[Extracted records]
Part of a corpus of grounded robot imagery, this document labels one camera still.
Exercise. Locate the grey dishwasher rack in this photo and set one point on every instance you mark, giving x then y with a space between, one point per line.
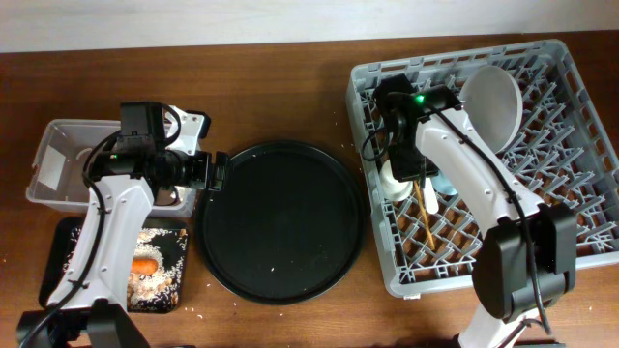
561 152

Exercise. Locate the white label on bin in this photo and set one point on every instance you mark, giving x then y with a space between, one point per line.
51 168

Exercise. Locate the orange carrot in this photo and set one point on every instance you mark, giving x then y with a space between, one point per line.
144 266

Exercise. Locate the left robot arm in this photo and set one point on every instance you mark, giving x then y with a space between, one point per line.
91 297

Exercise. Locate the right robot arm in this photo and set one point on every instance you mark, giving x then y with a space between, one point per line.
527 259

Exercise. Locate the light blue cup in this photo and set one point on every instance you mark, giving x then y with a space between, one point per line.
443 185

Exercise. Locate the pale green plate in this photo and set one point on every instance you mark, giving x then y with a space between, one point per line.
493 102

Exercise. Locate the cream cup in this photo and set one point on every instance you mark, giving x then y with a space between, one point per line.
393 189

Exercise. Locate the clear plastic waste bin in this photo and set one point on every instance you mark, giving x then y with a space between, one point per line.
149 180

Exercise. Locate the black rectangular tray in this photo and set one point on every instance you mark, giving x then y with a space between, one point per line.
63 245

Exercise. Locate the white plastic fork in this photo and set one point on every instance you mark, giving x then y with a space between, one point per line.
429 195

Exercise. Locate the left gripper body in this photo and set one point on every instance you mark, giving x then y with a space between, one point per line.
181 167

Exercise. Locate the wooden chopstick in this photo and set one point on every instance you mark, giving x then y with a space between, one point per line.
424 216

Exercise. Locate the spilled rice food waste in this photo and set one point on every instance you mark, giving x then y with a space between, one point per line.
160 292

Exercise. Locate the round black serving tray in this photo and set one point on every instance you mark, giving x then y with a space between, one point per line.
288 225

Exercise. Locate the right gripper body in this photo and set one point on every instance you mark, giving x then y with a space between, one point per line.
406 162

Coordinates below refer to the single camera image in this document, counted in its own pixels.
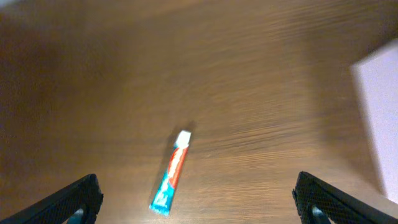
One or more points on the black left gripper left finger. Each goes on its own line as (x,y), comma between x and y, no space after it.
(79,202)

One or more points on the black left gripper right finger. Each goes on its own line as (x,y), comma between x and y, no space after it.
(319,202)

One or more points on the Colgate toothpaste tube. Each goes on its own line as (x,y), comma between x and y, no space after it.
(164,196)

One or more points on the white cardboard box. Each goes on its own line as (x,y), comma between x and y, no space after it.
(375,77)

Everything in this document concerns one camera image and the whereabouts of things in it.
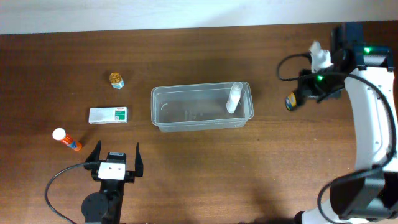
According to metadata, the dark bottle white cap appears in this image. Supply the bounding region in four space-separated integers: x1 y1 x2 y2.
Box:
285 91 298 111

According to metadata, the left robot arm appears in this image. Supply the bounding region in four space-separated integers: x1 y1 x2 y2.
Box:
81 142 144 223

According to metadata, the small jar gold lid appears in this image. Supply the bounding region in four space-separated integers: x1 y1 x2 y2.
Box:
109 72 124 90

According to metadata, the clear plastic container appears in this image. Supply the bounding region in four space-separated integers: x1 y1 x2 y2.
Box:
151 82 254 132

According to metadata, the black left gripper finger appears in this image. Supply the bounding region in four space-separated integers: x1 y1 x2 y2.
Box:
85 140 101 162
134 143 144 177

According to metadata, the orange tube white cap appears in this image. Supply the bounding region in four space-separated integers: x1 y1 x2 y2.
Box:
52 128 83 151

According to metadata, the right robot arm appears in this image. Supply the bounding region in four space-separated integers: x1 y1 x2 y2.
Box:
285 22 397 223

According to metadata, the white green medicine box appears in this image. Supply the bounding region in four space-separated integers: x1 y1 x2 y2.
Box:
88 107 128 124

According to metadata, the white plastic bottle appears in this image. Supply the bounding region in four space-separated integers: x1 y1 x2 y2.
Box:
226 82 243 114

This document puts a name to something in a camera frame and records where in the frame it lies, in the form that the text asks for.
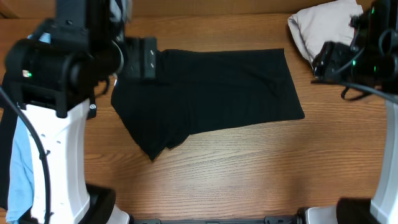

**Work task**
All of the records above are to be printed exactly, with every picture omitted.

**Result**
Part of a corpus of grounded robot imagery, this document labels one camera still.
Exercise. Locate the grey dishwasher rack in this photo and set one point on every instance you mark, giving x then y with a space between, one point per line.
561 152

Exercise. Locate the white label on bin in this photo and set one point on every instance you mark, giving x then y with a space between, one point per line.
51 168

Exercise. Locate the orange carrot in this photo and set one point on every instance you mark, giving x then y with a space between, one point per line.
144 266

Exercise. Locate the left robot arm in this photo and set one point on every instance you mark, giving x then y with a space between, one point per line.
91 297

Exercise. Locate the right robot arm in this photo and set one point on every instance you mark, giving x then y with a space between, one point per line.
527 259

Exercise. Locate the light blue cup in this photo and set one point on every instance you mark, giving x then y with a space between, one point per line.
443 185

Exercise. Locate the pale green plate in this photo and set one point on every instance you mark, giving x then y with a space between, one point per line.
493 102

Exercise. Locate the cream cup in this photo and set one point on every instance you mark, giving x then y with a space between, one point per line.
393 189

Exercise. Locate the clear plastic waste bin in this photo and set one point on every instance you mark, giving x then y with a space between, one point per line.
149 180

Exercise. Locate the black rectangular tray in this photo and set one point on every instance you mark, giving x then y with a space between, one point per line.
63 245

Exercise. Locate the white plastic fork in this photo and set one point on every instance you mark, giving x then y with a space between, one point per line.
429 195

Exercise. Locate the left gripper body in this photo and set one point on every instance you mark, giving x then y with a space between, one point per line.
181 167

Exercise. Locate the wooden chopstick in this photo and set one point on every instance you mark, giving x then y with a space between, one point per line.
424 216

Exercise. Locate the spilled rice food waste in this photo and set one point on every instance you mark, giving x then y with a space between, one point per line.
160 292

Exercise. Locate the round black serving tray in this photo and set one point on every instance you mark, giving x then y with a space between, one point per line.
288 225

Exercise. Locate the right gripper body in this photo and set one point on every instance you mark, giving x then y with a space between, one point per line.
406 162

Coordinates below refer to the single camera image in this document, counted in its own pixels.
One or more points on the black left gripper left finger. Each goes on its own line as (x,y), comma between x and y, no space after it.
(79,202)

One or more points on the black left gripper right finger. Each goes on its own line as (x,y), comma between x and y, no space after it.
(319,202)

One or more points on the Colgate toothpaste tube. Each goes on its own line as (x,y), comma between x and y, no space after it.
(164,196)

One or more points on the white cardboard box. Each goes on its own line as (x,y), comma between x and y, no space after it.
(375,77)

Everything in this document concerns one camera image and the whereabouts of things in it.
According to metadata, the dark bottle white cap appears in this image. Supply the bounding region in four space-separated integers: x1 y1 x2 y2.
Box:
285 91 298 111

According to metadata, the left robot arm appears in this image. Supply the bounding region in four space-separated integers: x1 y1 x2 y2.
Box:
81 142 144 223

According to metadata, the small jar gold lid appears in this image. Supply the bounding region in four space-separated integers: x1 y1 x2 y2.
Box:
109 72 124 90

According to metadata, the clear plastic container appears in this image. Supply the bounding region in four space-separated integers: x1 y1 x2 y2.
Box:
151 82 254 132

According to metadata, the black left gripper finger appears in this image. Supply the bounding region in four space-separated integers: x1 y1 x2 y2.
Box:
85 140 101 162
134 143 144 177

According to metadata, the orange tube white cap appears in this image. Supply the bounding region in four space-separated integers: x1 y1 x2 y2.
Box:
52 128 83 151

According to metadata, the right robot arm appears in this image. Supply the bounding region in four space-separated integers: x1 y1 x2 y2.
Box:
285 22 397 223

According to metadata, the white green medicine box appears in this image. Supply the bounding region in four space-separated integers: x1 y1 x2 y2.
Box:
88 107 128 124

According to metadata, the white plastic bottle appears in this image. Supply the bounding region in four space-separated integers: x1 y1 x2 y2.
Box:
226 82 243 114

This document puts a name to something in a camera frame and records where in the frame it lies, in the form that the text asks for.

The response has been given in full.